Your experience and qualifications
Any equivalent combination of education, training and/or experience that fulfills the requirements of the position will be considered.
Education/Certification/Experience:
- Requires High School Diploma or equivalent.
- Requires a minimum of one year experience in a regulated environment such as pharmaceutical, medical device, nutraceutical, or food processing industries.
- Requires basic understanding of Good Manufacturing Practice (cGMP) and the application to a production environment.
- Associates Degree or higher (or equivalent) achieved or in process preferred.
- ASQ Certification preferred.
Enjoy a more rewarding choice
We offer a competitive benefits package, including Medical, Dental, Vision, and Prescription coverage starting on the first day. We also offer Disability and Life Insurance, Paid Time Off, 13 paid Holidays, 6% match on the 401(k), Employee Stock Purchase Plan, and Tuition Assistance.
Reports To
Manager, Quality Assurance
Already Working @TEVA?
If you are a current Teva employee, please apply using the internal career site available on "Employee Central". By doing so, your application will be treated with priority. You will also be able to see opportunities that are open exclusively to Teva employees. Use the following link to search and apply: Internal Career Site
The internal career site is available from your home network as well. If you have trouble accessing your EC account, please contact your local HR/IT partner.

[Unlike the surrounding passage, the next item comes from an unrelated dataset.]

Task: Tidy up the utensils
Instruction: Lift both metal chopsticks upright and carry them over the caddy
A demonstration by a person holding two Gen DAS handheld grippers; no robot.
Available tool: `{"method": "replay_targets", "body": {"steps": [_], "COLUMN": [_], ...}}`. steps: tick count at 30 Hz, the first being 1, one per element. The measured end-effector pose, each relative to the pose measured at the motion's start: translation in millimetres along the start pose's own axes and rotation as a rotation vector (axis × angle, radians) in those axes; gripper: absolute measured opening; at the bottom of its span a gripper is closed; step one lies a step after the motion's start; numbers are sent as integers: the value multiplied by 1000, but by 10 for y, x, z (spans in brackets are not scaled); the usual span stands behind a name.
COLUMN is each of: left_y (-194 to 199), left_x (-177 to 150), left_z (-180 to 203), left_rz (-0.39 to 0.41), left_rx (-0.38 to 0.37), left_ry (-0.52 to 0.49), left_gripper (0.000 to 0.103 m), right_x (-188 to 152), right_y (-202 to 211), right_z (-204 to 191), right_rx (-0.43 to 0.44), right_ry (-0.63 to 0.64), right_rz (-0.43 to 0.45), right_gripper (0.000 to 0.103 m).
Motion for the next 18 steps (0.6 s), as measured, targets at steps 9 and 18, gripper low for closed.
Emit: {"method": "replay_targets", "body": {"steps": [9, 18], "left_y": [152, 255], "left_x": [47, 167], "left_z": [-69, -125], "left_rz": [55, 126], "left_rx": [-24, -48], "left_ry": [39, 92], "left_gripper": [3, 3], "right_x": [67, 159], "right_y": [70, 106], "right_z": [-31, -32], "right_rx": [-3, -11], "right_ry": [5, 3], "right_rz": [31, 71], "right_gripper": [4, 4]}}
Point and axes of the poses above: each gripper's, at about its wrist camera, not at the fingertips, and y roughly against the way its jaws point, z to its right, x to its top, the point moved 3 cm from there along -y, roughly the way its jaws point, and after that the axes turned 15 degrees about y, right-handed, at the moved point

Teva’s Equal Employment Opportunity Commitment
Teva Pharmaceuticals is committed to equal opportunity in employment. It is Teva's global policy that equal employment opportunity be provided without regard to age, race, creed, color, religion, sex, disability, pregnancy, medical condition, sexual orientation, gender identity or expression, ancestry, veteran status, national or ethnic origin or any other legally recognized status entitled to protection under applicable laws.
We are committed to a diverse and inclusive workplace for all. If you are contacted for a job opportunity, please advise us of any accommodations needed to support you throughout the recruitment and selection process. All accommodation information provided will be treated as confidential and used only for the purpose of providing an accessible candidate experience.
Important notice to Employment Agencies - Please Read Carefully
Teva Pharmaceuticals USA does not accept unsolicited assistance from agencies for employment opportunities. All CVs / resumes submitted by search firms to any employee at our company without a valid written search agreement in place for this position will be deemed the sole property of our company. No fee will be paid in the event a candidate is hired by our company as a result of an agency referral where no pre-existing agreement is in place. Where agency agreements are in place, introductions are position specific. Please, no phone calls or emails.